▶ [YOUR ASSIGNMENT]
With the line containing "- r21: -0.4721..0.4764" as the first line and the last line of the records as the final one, reproduce that range exactly.

▶ [EXERCISE DATA]
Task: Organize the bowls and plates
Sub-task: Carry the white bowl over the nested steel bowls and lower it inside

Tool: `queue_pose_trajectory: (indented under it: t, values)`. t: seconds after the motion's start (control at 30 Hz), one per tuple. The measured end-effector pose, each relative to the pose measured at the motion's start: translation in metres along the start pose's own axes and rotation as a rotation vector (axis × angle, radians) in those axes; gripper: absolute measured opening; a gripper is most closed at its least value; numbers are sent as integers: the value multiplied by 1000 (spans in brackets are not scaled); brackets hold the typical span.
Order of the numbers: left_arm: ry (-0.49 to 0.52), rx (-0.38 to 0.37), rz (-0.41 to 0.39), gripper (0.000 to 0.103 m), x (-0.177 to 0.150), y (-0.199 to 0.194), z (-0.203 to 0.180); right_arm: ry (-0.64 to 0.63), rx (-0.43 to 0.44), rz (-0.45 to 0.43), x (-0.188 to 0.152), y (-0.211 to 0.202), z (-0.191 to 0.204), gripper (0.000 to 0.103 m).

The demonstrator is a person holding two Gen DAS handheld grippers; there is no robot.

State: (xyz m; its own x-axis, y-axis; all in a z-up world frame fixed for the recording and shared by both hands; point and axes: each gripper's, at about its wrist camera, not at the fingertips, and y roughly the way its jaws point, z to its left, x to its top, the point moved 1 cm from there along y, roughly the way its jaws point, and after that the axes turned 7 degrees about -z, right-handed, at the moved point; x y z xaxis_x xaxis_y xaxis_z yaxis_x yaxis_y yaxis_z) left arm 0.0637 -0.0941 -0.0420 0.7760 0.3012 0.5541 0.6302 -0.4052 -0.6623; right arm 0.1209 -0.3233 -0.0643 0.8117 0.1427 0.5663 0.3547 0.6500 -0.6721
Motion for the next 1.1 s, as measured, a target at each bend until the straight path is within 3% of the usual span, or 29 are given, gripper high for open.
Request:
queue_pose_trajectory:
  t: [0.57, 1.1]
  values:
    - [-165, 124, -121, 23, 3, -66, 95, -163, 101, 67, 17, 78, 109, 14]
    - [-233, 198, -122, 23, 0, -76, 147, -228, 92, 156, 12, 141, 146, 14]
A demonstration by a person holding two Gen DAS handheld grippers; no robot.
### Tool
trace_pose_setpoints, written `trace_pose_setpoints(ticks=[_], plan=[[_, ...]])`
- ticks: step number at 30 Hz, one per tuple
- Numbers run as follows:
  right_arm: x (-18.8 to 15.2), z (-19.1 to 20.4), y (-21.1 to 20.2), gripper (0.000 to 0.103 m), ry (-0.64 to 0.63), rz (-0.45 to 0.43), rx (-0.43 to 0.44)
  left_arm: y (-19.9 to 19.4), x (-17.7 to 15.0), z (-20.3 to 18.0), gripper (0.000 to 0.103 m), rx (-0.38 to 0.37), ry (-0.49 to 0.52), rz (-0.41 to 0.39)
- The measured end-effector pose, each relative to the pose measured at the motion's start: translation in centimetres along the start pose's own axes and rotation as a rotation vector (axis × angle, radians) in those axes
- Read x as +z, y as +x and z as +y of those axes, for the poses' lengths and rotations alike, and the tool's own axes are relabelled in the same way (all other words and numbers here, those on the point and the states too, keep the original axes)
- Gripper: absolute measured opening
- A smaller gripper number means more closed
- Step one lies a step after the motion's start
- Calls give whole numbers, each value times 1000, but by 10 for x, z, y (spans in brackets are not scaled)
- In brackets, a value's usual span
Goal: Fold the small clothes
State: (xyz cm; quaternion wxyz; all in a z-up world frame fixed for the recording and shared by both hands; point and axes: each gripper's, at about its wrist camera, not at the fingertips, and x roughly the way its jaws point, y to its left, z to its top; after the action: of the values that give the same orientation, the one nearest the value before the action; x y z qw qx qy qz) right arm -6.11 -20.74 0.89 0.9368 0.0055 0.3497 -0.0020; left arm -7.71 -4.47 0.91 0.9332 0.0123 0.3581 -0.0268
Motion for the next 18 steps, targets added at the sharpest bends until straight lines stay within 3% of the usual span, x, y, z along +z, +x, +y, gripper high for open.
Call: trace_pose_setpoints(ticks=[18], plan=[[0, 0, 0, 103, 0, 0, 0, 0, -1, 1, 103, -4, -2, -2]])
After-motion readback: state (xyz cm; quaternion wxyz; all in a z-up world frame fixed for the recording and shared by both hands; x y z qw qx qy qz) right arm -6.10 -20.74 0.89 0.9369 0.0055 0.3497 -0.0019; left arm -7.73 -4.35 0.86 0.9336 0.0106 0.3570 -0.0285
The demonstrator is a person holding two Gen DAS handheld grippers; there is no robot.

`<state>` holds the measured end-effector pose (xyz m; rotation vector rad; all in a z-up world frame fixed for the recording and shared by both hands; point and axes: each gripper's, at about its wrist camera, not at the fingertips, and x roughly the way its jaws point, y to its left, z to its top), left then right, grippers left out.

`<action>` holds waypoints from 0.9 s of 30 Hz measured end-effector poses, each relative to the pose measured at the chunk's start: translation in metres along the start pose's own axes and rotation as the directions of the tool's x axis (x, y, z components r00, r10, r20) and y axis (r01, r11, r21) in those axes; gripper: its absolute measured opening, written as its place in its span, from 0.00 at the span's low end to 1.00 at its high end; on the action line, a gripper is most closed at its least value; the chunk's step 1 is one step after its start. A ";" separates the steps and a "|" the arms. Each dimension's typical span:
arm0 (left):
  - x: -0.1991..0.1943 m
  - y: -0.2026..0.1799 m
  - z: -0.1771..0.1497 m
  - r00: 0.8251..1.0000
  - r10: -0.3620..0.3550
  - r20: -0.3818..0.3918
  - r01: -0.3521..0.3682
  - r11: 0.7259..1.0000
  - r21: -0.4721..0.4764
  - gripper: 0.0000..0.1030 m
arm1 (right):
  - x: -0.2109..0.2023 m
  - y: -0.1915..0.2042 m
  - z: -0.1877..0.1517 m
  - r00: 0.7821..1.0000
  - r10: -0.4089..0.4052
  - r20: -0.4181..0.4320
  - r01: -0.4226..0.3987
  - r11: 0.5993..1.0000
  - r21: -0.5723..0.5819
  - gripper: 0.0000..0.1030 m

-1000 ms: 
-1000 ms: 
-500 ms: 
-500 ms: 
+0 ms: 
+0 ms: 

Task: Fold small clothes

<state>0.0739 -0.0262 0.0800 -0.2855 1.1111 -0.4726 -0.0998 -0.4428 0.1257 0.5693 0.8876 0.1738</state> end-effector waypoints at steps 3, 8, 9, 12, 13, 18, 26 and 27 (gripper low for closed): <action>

▶ [RESPONSE BELOW]
  - r21: -0.4721..0.4764
  - gripper: 0.0000..0.1030 m
arm1 (right):
  - x: -0.2109..0.2023 m
  - y: -0.1915..0.2042 m
  - z: -0.1877..0.1517 m
  - r00: 0.7821..1.0000
  - r10: -0.4089..0.4052
  - r20: -0.4181..0.4320
  - r01: -0.4226..0.3987
  - r11: 0.5993..1.0000
  - r21: -0.5723..0.5819
  - gripper: 0.0000..0.1030 m

-1000 ms: 
-1000 ms: 
-500 ms: 
-500 ms: 
+0 ms: 
+0 ms: 

Task: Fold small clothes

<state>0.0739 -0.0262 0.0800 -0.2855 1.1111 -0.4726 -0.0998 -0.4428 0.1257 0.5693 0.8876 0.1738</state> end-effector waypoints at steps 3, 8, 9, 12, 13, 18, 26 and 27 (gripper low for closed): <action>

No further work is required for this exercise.